— Разрешите, Анатолий Владимирович? — доверенное лицо чуть склонился на входе и, дождавшись кивка со стороны своего хозяина, пропустил меня вперед, а сам вышел и прикрыл за собой дверь.
Стою, и молча смотрю на хозяина сего места, изучаю обстановку и будущего собеседника, который все так же, сидит в кресле и, попивая самый дорогой коньячок в Конфедерации, рассматривает меня как товар на базаре. Проходит с полминуты, молчание становится тягостным, начинаю нервничать и, наконец, Семенов подает свой голос, который густым басом разносится по кабинету:
— Чего стоишь, гвардеец, присаживайся, говорить будем.
Вот так, ни здравствуйте тебе, ни как дела, а сразу присаживайся для разговора. Ну, раз так, то нет проблемы, подвинул к столику ближайшее кресло, и кивнул на бутылку с коньяком:
— Гляжу, уважаете этот напиток?
Хозяин пренебрежительно скривился:
— Дрянь, клопами воняет.
— А чего тогда его пьете?
— Предлагают заводик по его производству купить. Утверждают, что это будет очень выгодно, так что дегустирую свою покупку и думаю, брать или не брать. Как думаешь, Мечников?
— Сейчас коньяк только на любителя, сбыт будет постоянным, но небольшим. Здесь все зависит от того, как быстро вы хотите окупить свои вложения.
— Ха, — усмехнулся Семенов, — понятие имеешь, только вот не учился ты торговле никогда.
— Да, не учился, — согласился я с очевидным фактом.
— Наверное, гадаешь, зачем я тебя позвал?
— Есть такое дело.
— И как, надумал чего?
— Зачем гадать, вы человек солидный, уважаемый, на пустой разговор время свое тратить не будете, а значит, что сами ситуацию проясните.
— Угу, — сделав еще один глоток коньяка, пробурчал Семенов, почмокал губами и сказал: — Ты меня, Мечников, заинтересовал с того дня, когда с Карой в тюрьме засветился. С тех пор, присматриваю за тобой и поражаюсь тебе, в таких передрягах выжил, в каких мало кто уцелеть мог.
— А зачем вы Карой интересовались?
— Знакомы мы давно, и я ему обязан был сильно.
— Так это вы нас из тюрьмы вытянули?
— Да, моя работа.
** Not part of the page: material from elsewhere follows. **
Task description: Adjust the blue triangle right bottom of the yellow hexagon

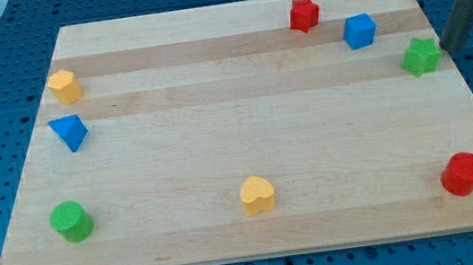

Долг, он платежом красен, и когда Кара со своим отрядом к Туапсе выходил, я уже понимал, что именно мне его выручать придется. Он потому и сдался в плен, что знал, мое слово крепкое, и я его не нарушу.
— Так ведь это измена государству и предательство интересов страны.
— Да, ладно, — взмахнул он свободной рукой, — тоже мне, изменника родины нашел. Молод ты еще, а оттого и глуп, Мечников. Доживешь до моих годков, если доживешь, конечно, может быть, что и поумнеешь, а пока, глохни гвардеец, и принимай послание.
Семенов щелкнул пальцами и из-за портьеры появился еще один неприметный человек в черных одеждах, видимо, очередное доверенное лицо. Он вложил в раскрытую ладонь купца два конверта и удалился, а Анатолий Владимирович, покрутив конверты в руках и, просветив их на свет, положил передо мной.
— Что это? — не прикасаясь к посланиям, задал я вопрос.
— Это тебе и жене твоей от Кары.
Шмыгнув носом, я убрал конверты во внутренний карман пиджака, и спросил хозяина дома:
— Вы только из-за этого меня в гости звали?
— Нет, конечно, — он пристально посмотрел на меня, и в этот момент, это был не взгляд добродушного человека, попивающего дорогущий коньяк в расслабляющей домашней обстановке, а взгляд битого жизнью прожженного купчины, прикидывающего, сколько стоит товар, находящийся перед ним на прилавке. Несколько секунд он помолчал, измерил и оценил меня, что-то сам для себя решил, и продолжил: — Письма тебе любой посыльный мог бы передать, и сейчас, они только повод, чтоб на тебя вблизи посмотреть.
— Да, чего смотреть-то, — усмехнулся я как можно добродушней, — самый обычный гвардеец-отставник, скопивший малость деньжат, и подавшийся в торговлю.
— Допустим, — взгляд Семенова вернулся к коньяку, — только вот деньжат у тебя не так мало, как ты это показать хочешь и отставник ты не самый обычный. Поддержка со стороны СБ и полковника Еременко, который за пару лет из никому неизвестного комбата, стал родственником Симаковых и влиятельным человеком, уже многого стоит. Не прибедняйся, Мечников, и простака из себя не корчи, не люблю этого.